TASK -> Line count for "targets": tally the lines of the records below that contain it, and give only that number.

· · ·

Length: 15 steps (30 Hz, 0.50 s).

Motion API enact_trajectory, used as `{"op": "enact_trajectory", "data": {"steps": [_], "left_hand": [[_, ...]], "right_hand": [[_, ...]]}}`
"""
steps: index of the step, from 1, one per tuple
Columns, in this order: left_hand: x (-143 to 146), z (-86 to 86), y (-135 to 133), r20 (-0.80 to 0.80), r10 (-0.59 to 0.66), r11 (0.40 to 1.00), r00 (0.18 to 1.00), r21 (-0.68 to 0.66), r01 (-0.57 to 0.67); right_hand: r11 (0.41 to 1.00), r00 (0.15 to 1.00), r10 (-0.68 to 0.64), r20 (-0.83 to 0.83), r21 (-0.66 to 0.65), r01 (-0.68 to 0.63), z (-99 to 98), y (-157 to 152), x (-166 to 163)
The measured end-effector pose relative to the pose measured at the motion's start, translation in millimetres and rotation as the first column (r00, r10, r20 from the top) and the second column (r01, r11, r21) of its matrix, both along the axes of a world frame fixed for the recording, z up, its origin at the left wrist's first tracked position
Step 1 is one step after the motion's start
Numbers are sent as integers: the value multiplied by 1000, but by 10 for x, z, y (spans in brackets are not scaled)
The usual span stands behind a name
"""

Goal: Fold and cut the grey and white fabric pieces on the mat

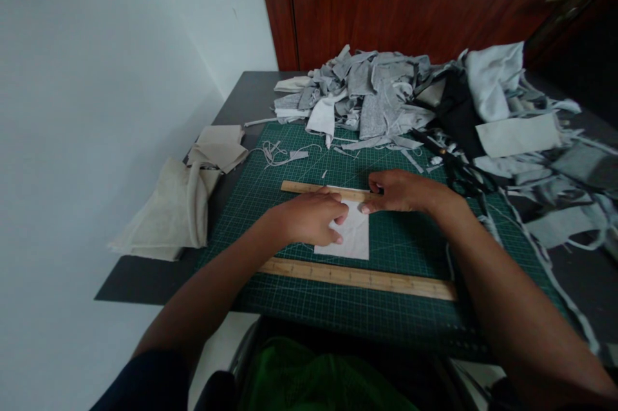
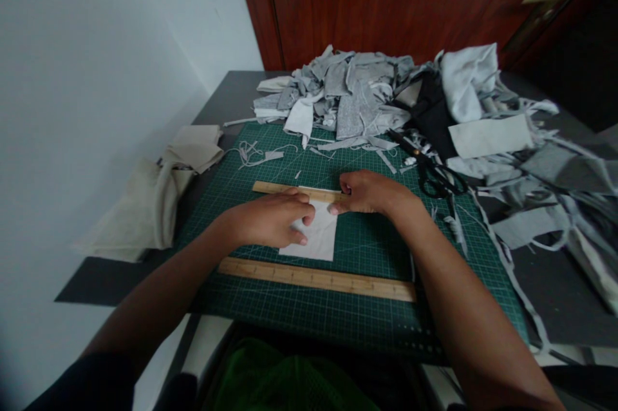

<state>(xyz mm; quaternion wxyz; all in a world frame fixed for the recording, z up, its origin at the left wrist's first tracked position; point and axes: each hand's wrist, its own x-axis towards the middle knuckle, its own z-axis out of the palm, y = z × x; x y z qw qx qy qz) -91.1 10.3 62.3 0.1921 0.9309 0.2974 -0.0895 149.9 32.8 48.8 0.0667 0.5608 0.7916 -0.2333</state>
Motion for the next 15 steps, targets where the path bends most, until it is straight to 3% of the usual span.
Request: {"op": "enact_trajectory", "data": {"steps": [4,8,15], "left_hand": [[133,-50,-89,86,78,984,993,153,-91],[301,-187,-218,216,81,947,973,288,-143],[465,-374,-355,83,59,916,995,392,-87]], "right_hand": [[1000,1000,2,21,18,-2,-7,4,-14],[999,1000,-3,24,45,2,-23,-1,-14],[998,1000,-12,0,63,12,-54,3,-18]]}}
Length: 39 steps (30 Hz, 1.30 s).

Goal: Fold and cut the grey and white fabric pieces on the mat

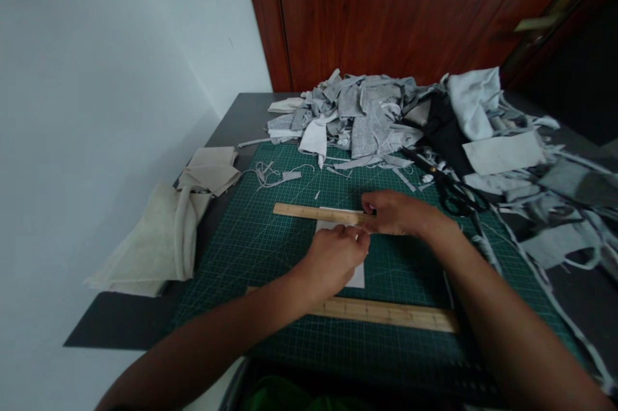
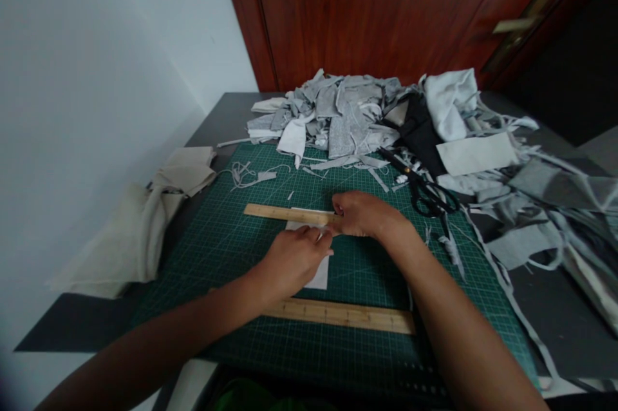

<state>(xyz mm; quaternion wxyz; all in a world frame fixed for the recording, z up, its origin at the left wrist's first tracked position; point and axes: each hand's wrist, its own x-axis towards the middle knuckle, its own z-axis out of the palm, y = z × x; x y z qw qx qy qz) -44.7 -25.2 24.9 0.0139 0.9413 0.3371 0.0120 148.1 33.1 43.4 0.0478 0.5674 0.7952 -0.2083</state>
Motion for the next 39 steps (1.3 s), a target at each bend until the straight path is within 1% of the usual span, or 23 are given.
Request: {"op": "enact_trajectory", "data": {"steps": [5,9,13,15,18,20,22,26,29,31,35,37,39], "left_hand": [[11,15,15,27,111,990,993,-87,-109],[33,5,6,27,165,984,986,-78,-163],[53,-44,-10,11,169,985,986,-28,-169],[53,-64,-3,30,180,983,983,-23,-179],[43,-77,20,67,201,978,977,-67,-196],[32,-87,33,78,195,977,978,-97,-187],[22,-109,38,87,176,981,980,-97,-168],[13,-186,28,75,156,988,985,-35,-153],[12,-224,14,41,163,985,986,44,-165],[15,-229,2,43,179,975,983,124,-183],[29,-238,-33,82,207,934,975,279,-222],[35,-263,-48,88,217,923,972,305,-233],[38,-298,-57,86,215,924,973,304,-231]], "right_hand": [[1000,999,-1,-39,-3,1,-13,-8,-2],[999,996,1,-89,-31,-4,-9,-2,39],[998,992,-3,-129,-62,-5,-3,16,106],[997,987,2,-158,-71,-13,8,19,132],[996,980,13,-199,-88,-31,32,16,151],[994,978,10,-206,-100,-31,44,12,153],[993,979,-1,-205,-113,-23,46,10,150],[992,978,-21,-210,-123,-5,38,11,141],[992,977,-29,-209,-124,3,42,9,133],[991,980,-35,-196,-130,9,46,9,128],[990,984,-43,-175,-137,19,40,16,120],[991,982,-39,-182,-137,13,35,21,117],[991,982,-34,-187,-135,8,34,22,116]]}}
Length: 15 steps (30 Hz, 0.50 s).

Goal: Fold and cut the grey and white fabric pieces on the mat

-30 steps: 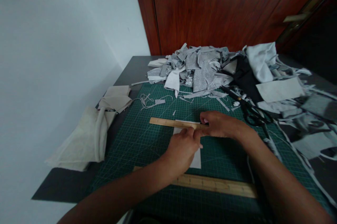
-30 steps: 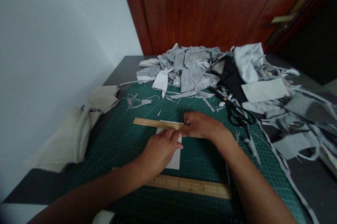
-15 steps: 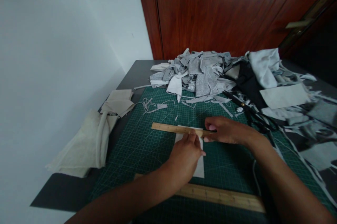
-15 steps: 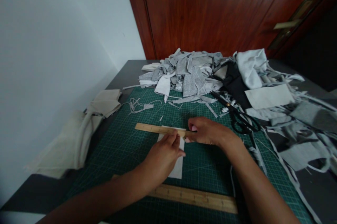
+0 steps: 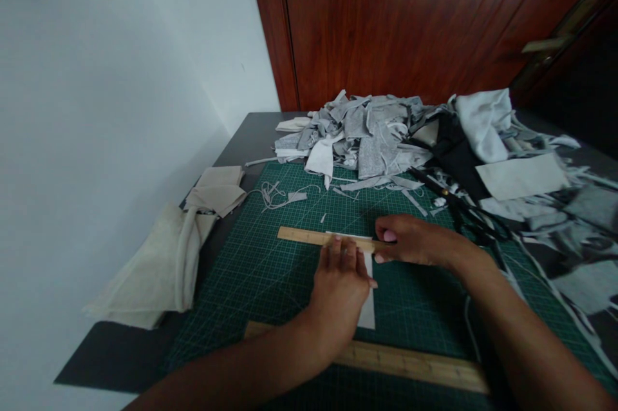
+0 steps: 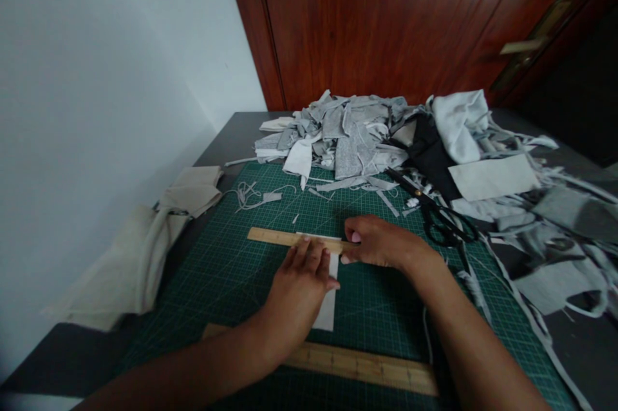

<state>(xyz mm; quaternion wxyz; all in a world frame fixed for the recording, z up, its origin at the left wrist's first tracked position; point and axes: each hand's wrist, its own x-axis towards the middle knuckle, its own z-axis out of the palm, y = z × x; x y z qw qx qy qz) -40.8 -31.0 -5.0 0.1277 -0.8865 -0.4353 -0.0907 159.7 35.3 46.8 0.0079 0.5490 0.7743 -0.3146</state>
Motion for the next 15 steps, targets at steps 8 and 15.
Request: {"op": "enact_trajectory", "data": {"steps": [8,15], "left_hand": [[-7,-73,-8,17,10,999,1000,-44,-9],[-20,-64,4,1,-18,999,1000,-50,18]], "right_hand": [[1000,1000,-13,-11,-7,13,-40,6,19],[1000,1000,-11,2,6,11,-58,11,30]]}}
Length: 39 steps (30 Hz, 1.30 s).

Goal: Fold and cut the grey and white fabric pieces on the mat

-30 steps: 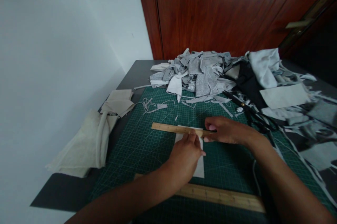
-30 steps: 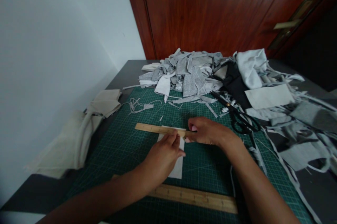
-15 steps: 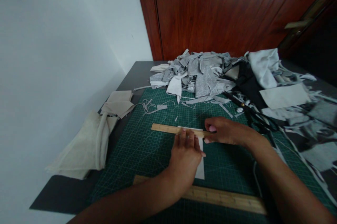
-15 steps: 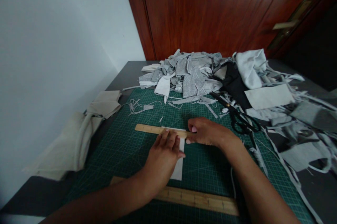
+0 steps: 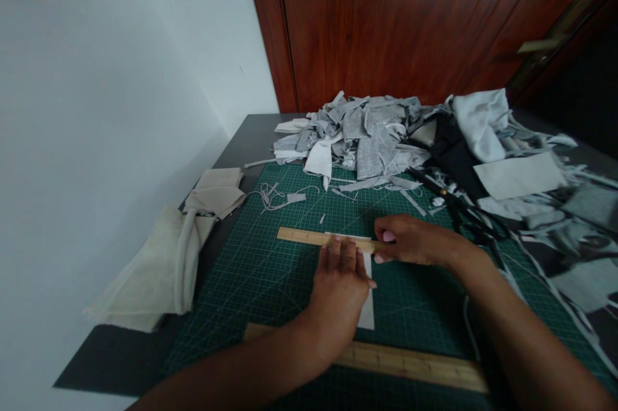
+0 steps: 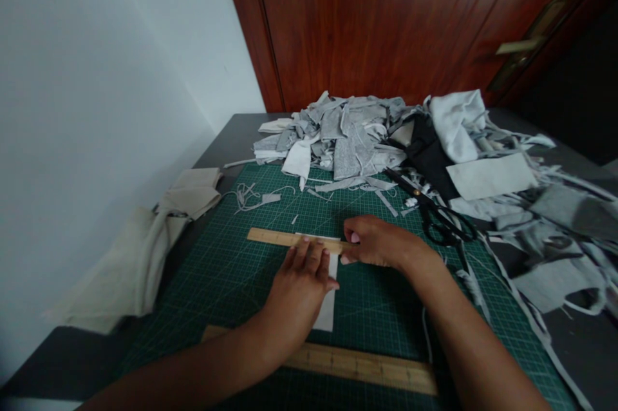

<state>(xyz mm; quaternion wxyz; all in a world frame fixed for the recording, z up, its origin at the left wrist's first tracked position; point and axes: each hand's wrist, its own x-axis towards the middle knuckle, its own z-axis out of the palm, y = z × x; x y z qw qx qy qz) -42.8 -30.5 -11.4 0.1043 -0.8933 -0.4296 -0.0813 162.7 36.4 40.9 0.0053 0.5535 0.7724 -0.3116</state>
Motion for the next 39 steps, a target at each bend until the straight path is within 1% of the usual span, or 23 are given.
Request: {"op": "enact_trajectory", "data": {"steps": [4,9,14,17,21,24,30,35,39], "left_hand": [[5,3,9,-15,-8,1000,1000,-3,8],[12,7,6,-7,15,1000,1000,-28,-15],[15,38,-25,2,39,999,999,23,-39],[7,25,-34,13,64,997,998,44,-64],[-6,-8,-18,18,57,998,998,17,-57],[-8,3,-8,8,52,999,999,2,-52],[-8,68,-12,-6,49,999,999,-9,-50],[-20,57,-9,-6,47,999,999,5,-47],[-19,46,-5,-1,54,998,999,-29,-54]], "right_hand": [[1000,1000,-1,8,-3,1,10,-3,0],[1000,1000,-14,6,-21,14,-5,2,-1],[999,999,-32,0,-16,32,-21,4,-3],[998,999,-51,2,-22,51,-34,11,-3],[999,999,-51,-2,-21,51,-58,21,2],[998,999,-50,1,-25,50,-61,21,7],[999,1000,-29,0,-18,29,-3,12,-4],[999,999,-34,5,-36,34,16,10,-10],[997,998,-46,38,-64,48,26,13,49]]}}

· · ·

EXERCISE RESPONSE -> 2